Be mindful of rhetorical gambitry

A lot of political discussion is semi-mindless recitation of pre-fabricated arguments. Taking shortcuts is natural, even for people care about logic and evidence.

There’s a world of people who craft commonly used political arguments and they aren’t known for their scrupulousness. That’s why many of the arguments we all hear—and likely some of the ones we make — involve one or another form of rhetorical sophistry.

Arguments can leave out key facts. They can make subtle logical missteps. They can surreptitiously redirect the argument to territory more friendly to the redirector, among many other sins.
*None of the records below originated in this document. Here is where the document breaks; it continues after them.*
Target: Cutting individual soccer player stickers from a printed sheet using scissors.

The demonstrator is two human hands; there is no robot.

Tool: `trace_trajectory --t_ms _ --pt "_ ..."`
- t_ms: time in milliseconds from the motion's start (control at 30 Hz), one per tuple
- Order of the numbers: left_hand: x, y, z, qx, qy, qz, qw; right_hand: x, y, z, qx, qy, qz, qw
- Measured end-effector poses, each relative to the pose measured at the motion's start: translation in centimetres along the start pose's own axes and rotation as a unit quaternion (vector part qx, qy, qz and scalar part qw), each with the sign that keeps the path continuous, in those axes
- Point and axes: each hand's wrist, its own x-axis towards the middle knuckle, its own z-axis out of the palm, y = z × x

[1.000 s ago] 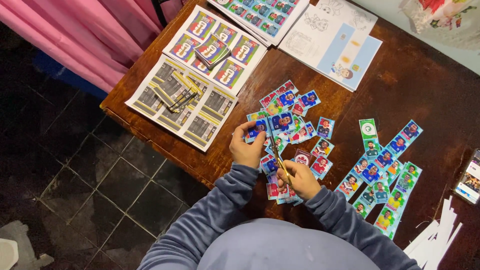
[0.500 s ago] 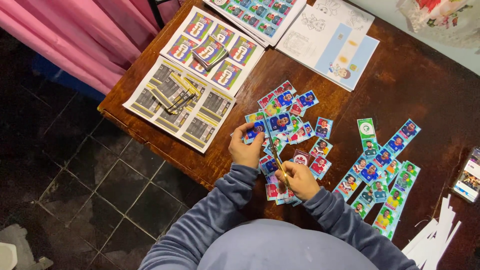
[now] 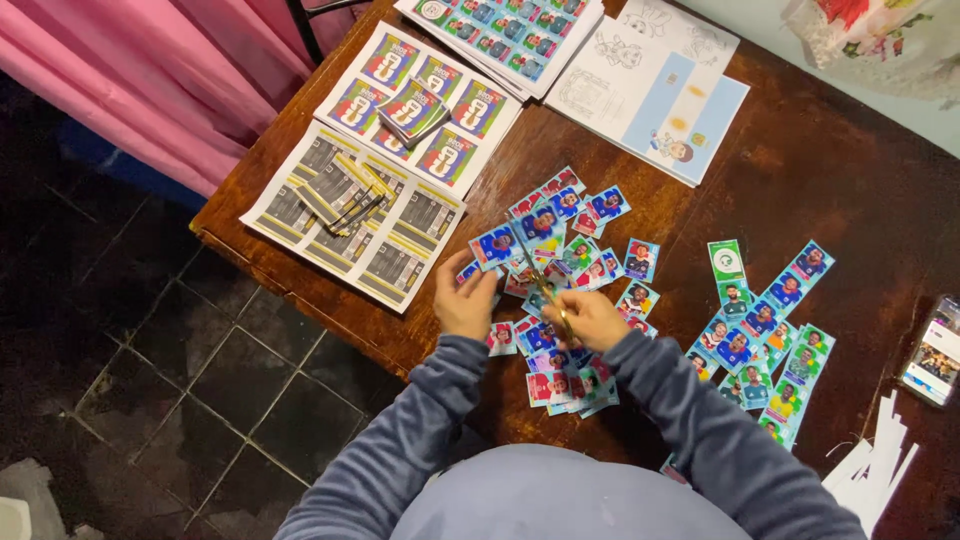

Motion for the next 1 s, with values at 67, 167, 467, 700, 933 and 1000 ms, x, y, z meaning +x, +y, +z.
trace_trajectory --t_ms 67,167,467,700,933,1000 --pt "-1.3 0.5 -1.8 -0.004 -0.003 -0.019 1.000 2.1 0.5 -1.5 -0.028 -0.019 0.000 0.999" --pt "-2.6 -0.8 -5.0 0.003 -0.009 -0.031 0.999 4.3 -0.2 -3.2 -0.084 -0.063 -0.026 0.994" --pt "-6.1 -1.1 -10.2 0.068 -0.036 -0.072 0.994 0.8 -1.1 -3.6 -0.328 0.055 -0.101 0.938" --pt "-7.1 1.6 -11.1 0.121 -0.097 -0.085 0.984 -12.6 6.0 -13.4 -0.318 0.465 -0.051 0.824" --pt "-8.3 2.0 -11.2 0.153 -0.147 -0.131 0.969 -23.1 11.8 -19.4 -0.346 0.548 0.279 0.709" --pt "-8.8 2.6 -10.3 0.183 -0.156 -0.137 0.961 -22.7 12.1 -18.2 -0.364 0.515 0.329 0.702"
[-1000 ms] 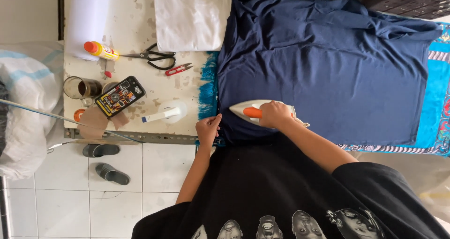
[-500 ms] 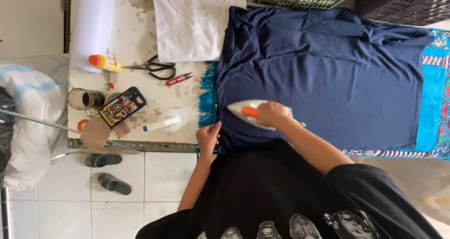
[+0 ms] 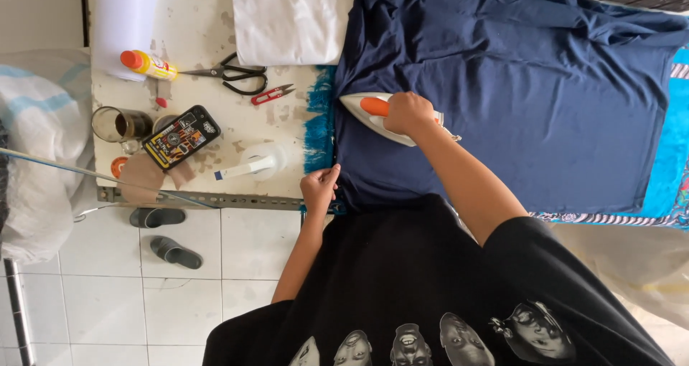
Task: A person prepares and irons a dark blue t-shirt on a padded surface.
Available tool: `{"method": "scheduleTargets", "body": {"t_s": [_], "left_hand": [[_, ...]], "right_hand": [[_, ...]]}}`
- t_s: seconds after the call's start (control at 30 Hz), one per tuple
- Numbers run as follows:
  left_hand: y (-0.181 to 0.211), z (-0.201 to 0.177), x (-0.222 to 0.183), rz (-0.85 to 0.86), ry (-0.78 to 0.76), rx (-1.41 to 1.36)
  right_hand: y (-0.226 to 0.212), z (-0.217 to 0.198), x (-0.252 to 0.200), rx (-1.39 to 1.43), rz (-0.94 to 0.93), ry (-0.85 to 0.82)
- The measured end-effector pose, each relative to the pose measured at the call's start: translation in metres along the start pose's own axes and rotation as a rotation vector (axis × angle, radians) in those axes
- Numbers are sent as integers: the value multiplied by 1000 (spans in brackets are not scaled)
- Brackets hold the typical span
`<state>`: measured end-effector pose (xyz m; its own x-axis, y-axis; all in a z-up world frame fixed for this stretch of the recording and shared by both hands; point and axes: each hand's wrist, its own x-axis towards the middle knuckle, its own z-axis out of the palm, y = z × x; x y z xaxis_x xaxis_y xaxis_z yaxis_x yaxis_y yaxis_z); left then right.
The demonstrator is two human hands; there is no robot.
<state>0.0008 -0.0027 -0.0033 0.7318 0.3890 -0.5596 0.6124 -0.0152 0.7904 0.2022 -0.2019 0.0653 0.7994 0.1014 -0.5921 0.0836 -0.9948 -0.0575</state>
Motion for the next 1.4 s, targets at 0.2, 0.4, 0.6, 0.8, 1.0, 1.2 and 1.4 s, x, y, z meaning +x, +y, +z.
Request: {"method": "scheduleTargets", "body": {"t_s": [0.2, 0.4, 0.6, 0.8, 1.0, 1.2, 1.4], "left_hand": [[3, -1, -4, 12, -8, -46], [3, -2, -4, 19, -10, -81], [-2, 9, -2, -20, 49, -31], [-4, 30, -20, 13, 284, 221], [15, 99, -88, 213, 471, 709], [-8, 120, -106, 303, 482, 1044], [-32, 123, -100, 447, 615, 1130]], "right_hand": [[25, 59, -48, -138, -97, -123], [33, 54, -82, -146, -141, -148], [52, 34, 6, 35, -28, 89], [88, 68, -45, -133, -129, -30], [175, 106, -114, -203, -142, -33], [264, 64, -61, -45, 87, 33], [280, 71, -77, -106, -4, -70]]}}
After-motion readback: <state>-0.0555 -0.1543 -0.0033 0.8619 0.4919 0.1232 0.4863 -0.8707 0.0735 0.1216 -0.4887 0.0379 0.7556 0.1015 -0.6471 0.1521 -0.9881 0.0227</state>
Using logical fallacies doesn’t discredit a person. It doesn’t even discredit a position. But, it does invalidate an argument, and it’s important to understand how and why. A few examples. I’ll add more:

Ad Hominem (at the person)

The insults I mentioned earlier. Like many fallacies, it’s a form of misdirection. Rather than defend one’s position with evidence and argument, the ad hominem user ridicules his interlocutor. Call it out. Insist on sticking to the matter at hand.

Whataboutism

Rather than confront a charge, what whataboutist makes an apparantly similar but unrelated countercharge — ”Ahh, but, what about…” — aimed at a political figure, institution, or argument the original charge-maker esteems. Repeat the charge. Demand a response.

Strawman

A counterargument to an argument you never made, usually a caricature that’s easier for your interlocutor to refute. Insist on a response to your real argument.

Correlation does not imply causation

Just because two events happened together or in sequence, that doesn’t prove the earlier event caused the later one. A claim of causation requires evidence of a causal mechanism.

Democracy is in the @ replies and awkward dinners

Somewhere along the line, a lot of people decided it wasn’t polite to discuss politics if there was a risk of radical disagreement. It’s not a crazy idea, but its consequences are pernicious. People who agree with one another talk amongst themselves and work them each other into a lather. The more it goes on, the harder it gets to bridge the divide between diverged groups.

Radical disagreement is a lost art. It’s time we re-learn it.